SI Fig. 6 also shows this transition from periodic to chaotic behavior, via a state of quasiperiodicity, for one antigenic type, here ax. The top row depicts the time course of the proportion of the population that have been exposed to type ax, z_{ax}, and the middle row shows the progression of its derivative over time. The phase plane diagrams in the bottom row of SI Fig. 6 shows a clear distinction between the three different dynamical behaviors, particularly the quasiperiodic (Center) and chaotic oscillations (Right).
Amino Acid Usage at 18 Positively Selected Codons of the Influenza HA Gene. SI Table 1 enumerates the influenza isolates encoding particular amino acids at the 18 sites identified by Bush et al. (1) as being under positive selection. The gene sequence data were obtained from Bush et al. (1) and Fitch et al. (2). We found that 14 of 18 codons contained just two or three different amino acids at >1% frequency, suggesting strong evolutionary constraint. We also analyzed the haplotype distribution among the above isolates (as shown in SI Table 2).
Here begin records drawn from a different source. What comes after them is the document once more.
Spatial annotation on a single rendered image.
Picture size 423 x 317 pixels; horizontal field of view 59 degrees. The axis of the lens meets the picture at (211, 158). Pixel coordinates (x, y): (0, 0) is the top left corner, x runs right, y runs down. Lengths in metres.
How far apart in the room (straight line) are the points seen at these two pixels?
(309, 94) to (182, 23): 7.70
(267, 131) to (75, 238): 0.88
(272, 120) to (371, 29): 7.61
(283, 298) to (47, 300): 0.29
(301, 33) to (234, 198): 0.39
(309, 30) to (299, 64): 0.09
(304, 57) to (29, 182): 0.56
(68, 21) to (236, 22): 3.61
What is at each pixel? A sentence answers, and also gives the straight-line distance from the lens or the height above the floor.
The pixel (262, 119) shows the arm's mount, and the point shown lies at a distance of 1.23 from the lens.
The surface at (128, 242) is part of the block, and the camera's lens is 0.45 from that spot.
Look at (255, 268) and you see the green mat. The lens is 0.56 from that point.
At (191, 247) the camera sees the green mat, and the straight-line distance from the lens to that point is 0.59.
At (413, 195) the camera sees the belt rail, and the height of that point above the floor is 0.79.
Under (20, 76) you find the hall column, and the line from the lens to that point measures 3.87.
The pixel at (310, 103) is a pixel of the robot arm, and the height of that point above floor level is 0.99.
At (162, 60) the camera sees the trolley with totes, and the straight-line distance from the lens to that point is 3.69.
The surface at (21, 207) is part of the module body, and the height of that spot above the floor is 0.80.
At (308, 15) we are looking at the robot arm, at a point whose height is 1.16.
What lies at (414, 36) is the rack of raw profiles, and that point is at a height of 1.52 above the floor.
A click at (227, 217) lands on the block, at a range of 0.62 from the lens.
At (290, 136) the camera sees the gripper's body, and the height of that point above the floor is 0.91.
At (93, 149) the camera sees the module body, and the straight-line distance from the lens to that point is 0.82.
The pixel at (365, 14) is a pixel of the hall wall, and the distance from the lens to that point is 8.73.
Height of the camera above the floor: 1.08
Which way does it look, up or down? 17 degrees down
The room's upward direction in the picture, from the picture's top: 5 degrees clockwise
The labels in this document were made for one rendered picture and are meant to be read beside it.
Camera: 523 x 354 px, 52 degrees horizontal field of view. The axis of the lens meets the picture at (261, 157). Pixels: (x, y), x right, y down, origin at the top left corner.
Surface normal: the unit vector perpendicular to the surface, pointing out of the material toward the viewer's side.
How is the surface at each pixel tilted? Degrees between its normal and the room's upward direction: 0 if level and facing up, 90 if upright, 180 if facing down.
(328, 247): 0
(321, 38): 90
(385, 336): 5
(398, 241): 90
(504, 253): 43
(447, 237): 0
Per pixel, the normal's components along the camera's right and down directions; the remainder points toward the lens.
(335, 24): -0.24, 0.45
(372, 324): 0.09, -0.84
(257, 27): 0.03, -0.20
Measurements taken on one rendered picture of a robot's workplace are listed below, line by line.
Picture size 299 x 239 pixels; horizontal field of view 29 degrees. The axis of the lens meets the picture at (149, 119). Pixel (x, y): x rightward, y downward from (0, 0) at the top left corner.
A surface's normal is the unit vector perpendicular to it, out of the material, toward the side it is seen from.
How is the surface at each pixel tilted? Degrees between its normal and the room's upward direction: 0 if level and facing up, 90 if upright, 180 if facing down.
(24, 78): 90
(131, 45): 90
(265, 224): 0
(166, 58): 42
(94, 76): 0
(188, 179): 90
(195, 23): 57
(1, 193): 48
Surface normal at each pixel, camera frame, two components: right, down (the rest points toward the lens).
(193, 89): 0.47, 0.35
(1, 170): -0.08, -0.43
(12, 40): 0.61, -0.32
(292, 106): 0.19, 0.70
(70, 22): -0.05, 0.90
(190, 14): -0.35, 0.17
Interestingly, ≈50% of isolates can be explained by only 25 possible patterns. This suggests that there are restrictions on the possible combinations of amino acids, given that many of the singletons might represent transient slightly deleterious variants (or may be attributed to sequencing error). Thus the antigenic space may be constrained to a much higher degree than suggested even by the restrictions on amino acid usage shown in SI Table 1.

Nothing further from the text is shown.